Moments later, she jumped as a flame caught her attention. Jonas had struck a piece of flint from his pocket and lit a candle he drew out of a cloth bag hidden in the cave.

“Let me see your neck.” He brought the candle close to her, rubbing his thumb over her skin where the guard had pressed his blade. “Good. It’s only a scratch.”

“Put that out,” she warned. “They’ll see.”

“They won’t see. They’re gone.”

“Fine. Then give it to me.” She held out her hand. “I should look at your shoulder.”

Jonas winced as if he’d forgotten he’d caught an arrow.

“I’ll have to stop the bleeding.” He handed her the candle, then shrugged the shoulder of his shirt down to bare half his chest and his upper arm. Cleo brought the flame closer to see the wound and grimaced at the sight of all the blood.

“That bad?” he asked, glancing at her reaction.

“Not bad enough to kill you, obviously.”

Jonas quickly worked his shirt off all the way. His one shoulder was coated in blood around the wound. Otherwise, the flickering light showed his skin to be tanned and flawless and every bit as muscled as, if she admitted it to herself, she’d expected.

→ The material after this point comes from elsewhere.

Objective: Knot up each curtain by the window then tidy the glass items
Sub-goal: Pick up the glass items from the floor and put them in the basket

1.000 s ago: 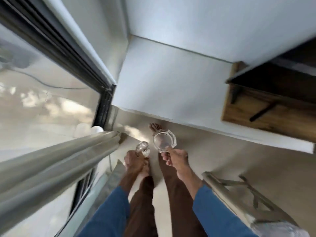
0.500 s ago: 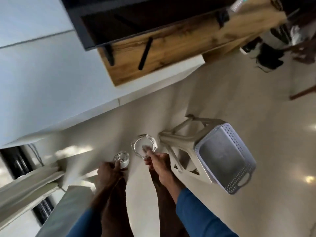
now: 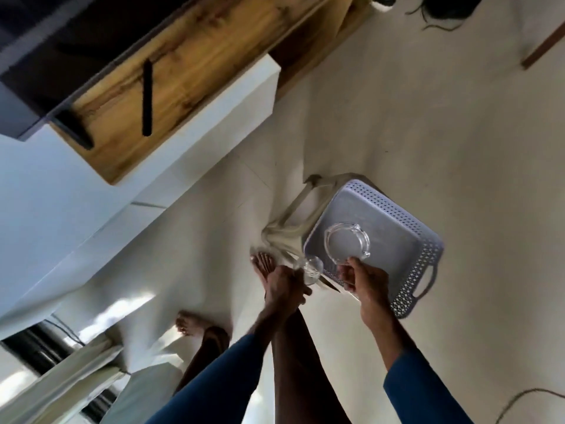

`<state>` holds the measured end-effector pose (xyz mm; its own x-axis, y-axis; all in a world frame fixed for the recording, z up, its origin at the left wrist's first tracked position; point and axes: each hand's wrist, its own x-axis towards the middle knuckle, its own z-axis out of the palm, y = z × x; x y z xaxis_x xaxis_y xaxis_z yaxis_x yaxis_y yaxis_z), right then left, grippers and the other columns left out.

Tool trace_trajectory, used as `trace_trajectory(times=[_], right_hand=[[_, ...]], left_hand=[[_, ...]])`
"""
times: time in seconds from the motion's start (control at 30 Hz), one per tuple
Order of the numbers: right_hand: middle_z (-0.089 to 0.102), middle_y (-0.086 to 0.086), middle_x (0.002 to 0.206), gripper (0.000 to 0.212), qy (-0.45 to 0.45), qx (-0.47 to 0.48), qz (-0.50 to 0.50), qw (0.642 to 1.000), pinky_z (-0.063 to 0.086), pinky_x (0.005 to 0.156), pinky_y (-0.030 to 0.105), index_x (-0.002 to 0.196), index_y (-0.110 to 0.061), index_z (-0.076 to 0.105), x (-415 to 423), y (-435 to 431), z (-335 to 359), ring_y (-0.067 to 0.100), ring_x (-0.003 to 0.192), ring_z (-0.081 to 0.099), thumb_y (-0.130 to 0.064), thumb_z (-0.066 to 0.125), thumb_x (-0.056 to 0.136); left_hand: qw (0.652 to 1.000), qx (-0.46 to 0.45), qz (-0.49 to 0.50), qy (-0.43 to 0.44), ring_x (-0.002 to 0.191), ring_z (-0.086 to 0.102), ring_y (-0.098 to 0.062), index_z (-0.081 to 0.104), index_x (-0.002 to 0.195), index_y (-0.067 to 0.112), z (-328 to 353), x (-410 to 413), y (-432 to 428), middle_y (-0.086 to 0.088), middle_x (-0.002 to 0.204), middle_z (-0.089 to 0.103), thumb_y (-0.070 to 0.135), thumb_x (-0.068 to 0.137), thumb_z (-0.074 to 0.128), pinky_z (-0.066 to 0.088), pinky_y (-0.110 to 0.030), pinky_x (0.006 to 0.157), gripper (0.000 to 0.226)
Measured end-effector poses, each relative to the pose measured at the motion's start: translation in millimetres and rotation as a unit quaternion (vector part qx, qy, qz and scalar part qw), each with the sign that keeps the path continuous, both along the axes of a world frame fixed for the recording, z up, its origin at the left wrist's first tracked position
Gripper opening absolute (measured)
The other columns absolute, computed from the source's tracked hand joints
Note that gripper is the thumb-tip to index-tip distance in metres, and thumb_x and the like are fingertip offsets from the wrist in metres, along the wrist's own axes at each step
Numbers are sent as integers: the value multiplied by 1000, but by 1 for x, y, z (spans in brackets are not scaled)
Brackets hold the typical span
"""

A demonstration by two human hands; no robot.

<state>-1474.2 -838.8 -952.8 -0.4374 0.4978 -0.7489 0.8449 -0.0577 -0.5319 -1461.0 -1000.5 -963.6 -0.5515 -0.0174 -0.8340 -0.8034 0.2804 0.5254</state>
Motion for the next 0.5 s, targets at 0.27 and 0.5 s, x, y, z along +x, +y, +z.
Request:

Cleo immediately snapped her gaze back to his face.

“Hold the flame still, your highness,” Jonas said. “I have a hole in my shoulder I need to fix or I’m going to keep bleeding.”

Her eyes widened as he pulled the dagger at his belt—polished silver inlaid with gold, a wavy, tapered blade, and a jeweled hilt. She recognized it immediately as the same dagger once owned by Aron, the one he’d used to kill Jonas’s brother. “What are you going to do with that?”

“Only what I have to.”

“Why have you kept that horrible thing all this time?”

“I have plans for it.” He held it over the flame, heating the blade.

“You still want to kill Aron.”

Jonas didn’t answer her, but a little of the hardness in his gaze faded. “My brother taught me to do this, you know. Tomas taught me so much—how to hunt, how to fight, how to fix a broken bone or patch up a wound. You don’t know how much I miss him.”

The pain in his dark eyes pulled at her own. It didn’t really matter who someone was, princess, peasant, rebel, or just a boy or a girl. Everyone mourned when their loved ones died.

The past was far too painful and summoned memories of those she too had lost. Cleo wanted to change the subject. “What does that do, to heat the blade?”

“I need to burn the wound to seal it. Crude, but effective. I’ve taught my rebels to do the same when necessary.”

Jonas pulled the jeweled knife away from the flame. After hesitating only a moment, he pressed the red-hot metal against his shoulder.